E. Concentrate and carefully listen to recordings
At times, candidates listen to the entire recording to find the answer to anyone question. However, they fail to do so until the very end. Well, in such cases, the chances are that you have already missed the answer.
Unlike other exams, IELTS asks questions according to the recording’s order. Thus, saving the candidates the hassle of going back and forth with the recording.
Therefore, relax and listen to the recording carefully and answer the questions.
F. Carefully write answers
After the pen and paper test, candidates get an extra 10 minutes to write their answers on the official answer sheet. While writing the answers, you should make sure that,
- All the spellings and capitalisations are correct. In addition, you can also write answers in capital letters.

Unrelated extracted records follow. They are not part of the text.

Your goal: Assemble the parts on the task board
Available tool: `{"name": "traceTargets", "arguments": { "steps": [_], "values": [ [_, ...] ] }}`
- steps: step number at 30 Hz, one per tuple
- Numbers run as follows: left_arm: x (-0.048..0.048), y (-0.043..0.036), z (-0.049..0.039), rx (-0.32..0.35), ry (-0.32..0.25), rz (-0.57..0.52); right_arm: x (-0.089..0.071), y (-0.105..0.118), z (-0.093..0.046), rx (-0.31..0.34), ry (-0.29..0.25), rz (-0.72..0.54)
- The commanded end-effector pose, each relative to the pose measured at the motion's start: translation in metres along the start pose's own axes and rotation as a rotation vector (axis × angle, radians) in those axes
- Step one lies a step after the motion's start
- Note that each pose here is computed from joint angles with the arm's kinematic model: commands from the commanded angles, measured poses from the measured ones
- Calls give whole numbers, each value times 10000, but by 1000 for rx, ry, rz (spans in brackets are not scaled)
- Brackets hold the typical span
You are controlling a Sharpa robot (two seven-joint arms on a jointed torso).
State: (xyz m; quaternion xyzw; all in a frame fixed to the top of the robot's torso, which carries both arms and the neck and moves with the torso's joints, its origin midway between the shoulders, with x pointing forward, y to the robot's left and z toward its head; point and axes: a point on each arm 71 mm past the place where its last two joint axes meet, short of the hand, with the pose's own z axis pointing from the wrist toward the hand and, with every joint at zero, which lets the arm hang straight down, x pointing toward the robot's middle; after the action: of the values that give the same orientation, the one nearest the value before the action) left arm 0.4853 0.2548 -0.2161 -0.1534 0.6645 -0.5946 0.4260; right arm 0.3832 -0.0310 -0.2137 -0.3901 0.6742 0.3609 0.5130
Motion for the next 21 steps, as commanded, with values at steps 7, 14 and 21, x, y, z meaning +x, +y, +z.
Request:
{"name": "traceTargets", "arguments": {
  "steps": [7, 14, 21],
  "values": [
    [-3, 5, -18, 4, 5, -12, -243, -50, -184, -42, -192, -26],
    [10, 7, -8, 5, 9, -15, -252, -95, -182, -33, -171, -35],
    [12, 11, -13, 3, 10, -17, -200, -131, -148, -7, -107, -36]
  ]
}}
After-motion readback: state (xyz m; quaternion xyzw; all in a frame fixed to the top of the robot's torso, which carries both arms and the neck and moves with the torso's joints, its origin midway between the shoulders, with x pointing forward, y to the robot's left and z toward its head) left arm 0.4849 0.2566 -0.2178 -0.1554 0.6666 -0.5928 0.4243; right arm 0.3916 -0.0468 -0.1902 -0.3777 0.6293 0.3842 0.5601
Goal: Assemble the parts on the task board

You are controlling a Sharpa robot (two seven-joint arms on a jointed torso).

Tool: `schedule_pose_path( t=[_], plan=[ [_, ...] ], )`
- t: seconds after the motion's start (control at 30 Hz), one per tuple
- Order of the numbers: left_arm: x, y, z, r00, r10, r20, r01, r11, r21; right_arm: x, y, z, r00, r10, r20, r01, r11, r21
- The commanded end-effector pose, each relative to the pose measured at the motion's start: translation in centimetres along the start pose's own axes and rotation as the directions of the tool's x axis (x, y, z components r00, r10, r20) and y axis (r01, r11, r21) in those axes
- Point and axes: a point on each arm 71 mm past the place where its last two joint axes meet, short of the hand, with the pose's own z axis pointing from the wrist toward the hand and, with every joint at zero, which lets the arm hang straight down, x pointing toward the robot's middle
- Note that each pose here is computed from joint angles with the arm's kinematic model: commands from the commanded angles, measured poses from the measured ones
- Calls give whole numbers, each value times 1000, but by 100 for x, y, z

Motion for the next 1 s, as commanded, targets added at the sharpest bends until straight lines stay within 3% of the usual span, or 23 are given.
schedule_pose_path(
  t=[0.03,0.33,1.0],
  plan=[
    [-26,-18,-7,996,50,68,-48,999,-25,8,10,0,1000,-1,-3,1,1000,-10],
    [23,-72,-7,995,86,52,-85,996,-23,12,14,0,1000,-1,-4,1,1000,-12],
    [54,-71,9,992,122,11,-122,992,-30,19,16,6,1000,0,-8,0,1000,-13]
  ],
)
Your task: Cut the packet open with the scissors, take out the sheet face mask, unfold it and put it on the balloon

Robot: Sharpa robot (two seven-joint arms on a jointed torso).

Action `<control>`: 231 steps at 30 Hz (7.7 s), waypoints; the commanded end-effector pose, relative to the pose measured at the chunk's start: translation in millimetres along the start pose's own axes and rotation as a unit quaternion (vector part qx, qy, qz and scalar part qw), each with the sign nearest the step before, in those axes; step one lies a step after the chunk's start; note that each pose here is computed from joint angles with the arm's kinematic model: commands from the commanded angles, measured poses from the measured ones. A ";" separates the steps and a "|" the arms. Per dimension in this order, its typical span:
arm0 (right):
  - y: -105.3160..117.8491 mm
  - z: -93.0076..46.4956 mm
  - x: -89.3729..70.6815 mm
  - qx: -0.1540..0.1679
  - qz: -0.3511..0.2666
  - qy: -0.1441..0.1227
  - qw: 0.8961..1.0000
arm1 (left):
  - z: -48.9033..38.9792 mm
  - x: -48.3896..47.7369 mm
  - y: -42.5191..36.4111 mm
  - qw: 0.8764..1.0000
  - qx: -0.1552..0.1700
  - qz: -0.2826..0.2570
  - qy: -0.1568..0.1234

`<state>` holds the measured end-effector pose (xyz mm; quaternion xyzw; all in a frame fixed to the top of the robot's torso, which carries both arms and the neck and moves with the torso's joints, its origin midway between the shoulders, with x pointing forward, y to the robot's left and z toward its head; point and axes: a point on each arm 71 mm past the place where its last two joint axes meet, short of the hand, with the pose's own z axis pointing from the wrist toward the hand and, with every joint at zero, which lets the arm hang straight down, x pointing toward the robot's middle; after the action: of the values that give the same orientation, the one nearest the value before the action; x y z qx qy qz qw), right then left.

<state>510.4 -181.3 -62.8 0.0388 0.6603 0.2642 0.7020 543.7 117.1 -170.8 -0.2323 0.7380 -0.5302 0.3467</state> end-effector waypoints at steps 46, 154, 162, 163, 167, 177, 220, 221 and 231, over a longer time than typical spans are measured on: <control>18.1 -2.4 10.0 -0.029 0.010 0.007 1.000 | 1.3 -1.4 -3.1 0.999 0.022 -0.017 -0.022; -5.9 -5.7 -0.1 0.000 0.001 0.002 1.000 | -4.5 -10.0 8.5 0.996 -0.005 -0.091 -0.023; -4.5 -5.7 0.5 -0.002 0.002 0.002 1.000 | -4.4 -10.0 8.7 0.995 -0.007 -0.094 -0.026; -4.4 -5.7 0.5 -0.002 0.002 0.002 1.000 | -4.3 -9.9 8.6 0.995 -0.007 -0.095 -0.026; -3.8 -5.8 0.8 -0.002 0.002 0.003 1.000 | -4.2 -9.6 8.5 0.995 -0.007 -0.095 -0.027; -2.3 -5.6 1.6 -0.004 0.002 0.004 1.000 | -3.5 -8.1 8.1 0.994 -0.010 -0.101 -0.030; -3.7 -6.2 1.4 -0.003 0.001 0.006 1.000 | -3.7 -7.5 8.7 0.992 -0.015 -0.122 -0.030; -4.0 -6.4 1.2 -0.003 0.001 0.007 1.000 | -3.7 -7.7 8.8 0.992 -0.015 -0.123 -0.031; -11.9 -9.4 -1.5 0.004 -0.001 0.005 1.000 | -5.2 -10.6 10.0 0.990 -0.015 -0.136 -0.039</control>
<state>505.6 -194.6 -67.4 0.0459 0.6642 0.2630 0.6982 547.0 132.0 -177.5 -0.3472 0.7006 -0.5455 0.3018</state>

- After writing your answers, make sure that everything is grammatically correct.
- Please make sure that you have followed all the instructions.
Lastly, the best method of improving your English listening skills is by becoming an active listener. Candidates can do this by listening to various forms of audio and audio-visionary devices. Furthermore, you can also watch popular films, TV shows or web series in English. You can also listen to other language resources, such as Ted talks, news reports, podcasts, etc.
All these resources will enable you to learn and recognise various accents and thus, enhance your vocabulary.
Another method of practising is to make active listening an integral part of your daily life. That said, a quick internet search will help you find hundreds of audios and videos in English. So now, you can start listening to the topics that interest you. Then, after a day or two, try to shift your focus to academic materials.
Getting used to multiple accents will help boost your confidence for the IELTS Listening test. Thus, decreasing stress and increasing your chances of scoring a good band score.
Candidates often ignore the IELTS Listening section, assuming that they will clear it in one go. After all, all they have to do is to listen to the recording and write answers. Easy, right?
Well, clearing IELTS Listening in one go is not as easy as it sounds. In addition, candidates must learn to recognise words said in different accents, which is not as easy as it sounds.
That said, the only way to clear this exam is to prepare yourself by practising and becoming a better listener. Therefore, during the exam, the candidate must keep their entire focus on listening to the given recording. In addition, the one point in favour of the candidate is that they have to read questions in advance. Thus, giving them an edge over the exam.